In the parliamentary elections in 2019, he was elected a deputy to the Sejm of the Republic of Poland of the 9th term, gaining 43,447 votes. He was elected one of seven vice-chairmen of the Left parliamentary club. In November 2019, he was elected chairman of the newly formed LGBT+ Parliamentary Group on Equal Opportunity, in addition to being a member of the Justice and Human Rights Committee and the European Union Affairs Committee. He was also a member of the Polish delegation to the Parliamentary Assembly of the Council of Europe.

In June 2021, after Wiosna dissolved, he joined the New Left. In October 2021, he became co-chair of the party's regional structures in the Lower Silesian Voivodeship

He was re-elected in the 2023 parliamentary election, gaining 34,577 votes. On 13 December 2023 he was appointed Deputy Minister of Justice (Note: formally known as Secretary of State at the Ministry of Justice) in Donald Tusk's third cabinet.

In 2024, he was elected to the European Parliament (10th term) from The Left list in district no. 12, receiving 70,363 votes.
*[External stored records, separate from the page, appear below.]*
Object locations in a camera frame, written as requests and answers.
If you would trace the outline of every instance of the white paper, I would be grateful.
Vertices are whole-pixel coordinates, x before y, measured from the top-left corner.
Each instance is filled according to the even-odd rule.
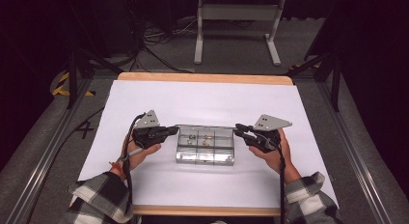
[[[154,110],[162,126],[253,125],[261,114],[293,123],[285,128],[302,176],[321,172],[322,190],[336,196],[295,86],[232,83],[115,81],[79,180],[110,168],[133,119]],[[234,136],[234,165],[176,163],[177,135],[131,172],[137,205],[278,208],[279,175]]]

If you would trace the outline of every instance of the plaid sleeve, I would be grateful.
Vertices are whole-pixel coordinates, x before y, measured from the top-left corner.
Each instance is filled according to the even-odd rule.
[[[103,173],[68,188],[77,196],[60,223],[124,223],[132,218],[128,190],[113,173]]]
[[[325,177],[319,172],[286,186],[290,223],[342,223],[337,205],[321,191]]]

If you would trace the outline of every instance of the gray carpet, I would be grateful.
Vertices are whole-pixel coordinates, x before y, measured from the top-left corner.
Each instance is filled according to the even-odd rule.
[[[262,37],[266,33],[265,30],[270,28],[270,24],[262,22],[255,22],[246,28],[231,23],[208,23],[204,29],[203,63],[199,66],[193,63],[196,41],[193,33],[179,36],[165,44],[150,46],[150,49],[176,68],[194,69],[199,73],[278,74],[286,72],[291,65],[303,63],[304,54],[322,21],[293,19],[283,20],[280,23],[275,40],[282,60],[280,67],[273,66]],[[131,63],[123,66],[124,70],[130,70],[130,68]],[[147,52],[141,52],[131,70],[143,71],[144,69],[172,71]],[[306,71],[303,75],[308,76],[311,73]],[[60,76],[61,74],[56,75],[56,81]],[[103,107],[114,77],[112,73],[104,70],[96,74],[89,88],[90,91],[96,91],[96,94],[93,97],[83,98],[80,109],[74,115],[68,130],[75,129],[88,116]],[[345,153],[339,130],[334,124],[330,110],[325,105],[325,98],[318,91],[317,84],[312,79],[301,78],[294,78],[294,82],[306,108],[324,163],[332,176],[332,179],[326,182],[331,181],[333,184],[340,203],[342,220],[352,224],[376,223],[366,194]],[[54,98],[1,172],[0,223],[6,223],[19,194],[62,119],[67,105],[68,97]],[[393,222],[409,223],[408,201],[368,137],[343,81],[340,110],[350,138],[363,157]],[[56,223],[68,207],[71,196],[65,192],[67,184],[75,182],[81,171],[93,143],[100,115],[101,113],[98,113],[90,119],[90,128],[93,128],[93,131],[88,132],[85,138],[83,138],[83,132],[75,131],[59,152],[29,223]]]

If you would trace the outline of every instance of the hand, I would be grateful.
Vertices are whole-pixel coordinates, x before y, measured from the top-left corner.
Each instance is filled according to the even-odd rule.
[[[281,139],[280,145],[282,148],[283,157],[286,162],[286,169],[285,169],[286,183],[290,183],[290,182],[300,179],[301,176],[298,173],[295,166],[291,162],[291,152],[290,152],[289,144],[288,144],[288,141],[286,140],[286,135],[284,134],[284,131],[281,128],[279,128],[278,131],[280,133],[280,139]],[[264,159],[270,168],[272,168],[275,172],[280,174],[281,160],[280,160],[280,154],[278,150],[272,151],[267,154],[263,153],[262,151],[260,151],[258,148],[254,146],[251,146],[249,150],[255,156]]]
[[[160,144],[155,144],[145,150],[142,150],[140,153],[131,156],[129,158],[129,169],[135,169],[145,160],[148,155],[156,153],[160,148]],[[131,153],[132,151],[137,149],[140,149],[140,147],[137,146],[133,140],[130,140],[130,143],[128,144],[128,152]]]
[[[129,138],[129,142],[126,142],[126,140],[128,139],[127,137],[128,136],[126,135],[125,139],[123,140],[123,149],[121,150],[121,157],[123,157],[123,150],[126,145],[128,153],[132,153],[133,151],[140,149],[140,147],[135,144],[132,138]],[[145,158],[148,155],[156,153],[160,148],[161,148],[160,144],[155,144],[133,156],[130,156],[129,170],[135,169],[139,164],[141,164],[145,160]],[[120,160],[118,163],[120,164],[121,168],[123,168],[123,161]],[[124,174],[119,169],[112,167],[110,172],[118,175],[122,179],[122,181],[124,181]]]

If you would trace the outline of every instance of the metal frame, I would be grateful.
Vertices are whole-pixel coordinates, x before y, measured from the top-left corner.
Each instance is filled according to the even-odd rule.
[[[33,171],[30,180],[27,182],[23,192],[14,205],[12,212],[9,215],[6,223],[20,223],[21,219],[26,216],[27,211],[34,205],[36,199],[40,195],[42,185],[45,183],[46,175],[51,168],[54,157],[57,155],[60,146],[64,140],[64,134],[72,120],[78,106],[86,94],[92,80],[84,79],[79,88],[79,98],[75,101],[70,109],[67,109],[60,124],[54,132],[44,154]]]
[[[343,140],[343,146],[346,152],[346,155],[351,162],[351,166],[357,176],[357,179],[367,197],[368,203],[372,212],[378,223],[394,223],[392,218],[388,215],[380,196],[379,191],[376,188],[375,182],[373,181],[372,175],[369,172],[368,167],[366,166],[361,155],[356,150],[354,144],[349,138],[347,128],[343,122],[341,114],[337,111],[334,111],[332,108],[332,99],[330,97],[330,92],[326,87],[324,82],[316,83],[318,90],[321,95],[324,97],[327,108],[330,111],[334,123],[337,125],[337,128],[341,134]]]
[[[280,17],[283,12],[285,0],[280,0],[279,5],[221,5],[204,4],[203,0],[198,3],[198,37],[196,39],[195,64],[202,63],[204,33],[204,19],[230,19],[230,20],[264,20],[273,21],[273,27],[269,34],[265,34],[274,66],[281,64],[277,48],[274,44],[274,37],[277,33]]]
As a result, in June of the same year, he ended his term as Deputy Minister. In the European Parliament, he joined the Legal Affairs Committee and the Committee on Civil Liberties, Justice and Home Affairs.

Results in Nationwide Elections
| Election | Electoral Committee | Body | District | Result |
|---|---|---|---|---|
| 2019 | Wiosna | European Parliament (9th term) | No. 12 | 46,698 votes (3.57%) – Not elected |
| 2019 | Democratic Left Alliance | Sejm (9th term) | No.3 | 43,447 votes (6.64%) – Elected |
| 2023 | New Left | Sejm (10th term) | No.3 | 34,577 votes (4.46%) – Elected |
| 2024 | The Left | European Parliament (10th term) | No. 12 | 70,363 votes (6.14%) – Elected |

==Publications==
- Discrimination and Mobbing in Employment (co-author with K. Kędziora), C.H. Beck, Warsaw 2008
- Equal Treatment of LGBT People in Employment – Community Law vs. Yogyakarta Principles, 2009
- A Bird’s Eye View of Equal Treatment Bodies across Europe, 2010
- New Standards of Protection against Discrimination in Polish Law, Legal Education, 2011
- Legal Situation of Transgender People in Poland (co-editor), 2013
- LGBTI Asylum Claims: Central and Eastern European Perspective, Forced Migration Review, 2013
- Combating Sexual Orientation Discrimination in the EU (co-author), 2015
- Anti-discrimination Test Cases: A Practical Guide, 2016
- Freedom of Economic Activity and Anti-Discrimination Standards at Work, 2016
- Commentary on the Act Implementing EU Equal Treatment Directives (co-editor), 2016

==Awards==
- Economic Personality of the Year 2022, awarded by the Federation of Polish Entrepreneurs
- Equality Crown in the “Political Life” category, awarded by the Campaign Against Homophobia (2022)
- MEP Awards Best Speech of the Year 2025

== Personal life ==
Since 2002, he has been in a relationship with politician, political scientist, and Spring political party leader Robert Biedroń.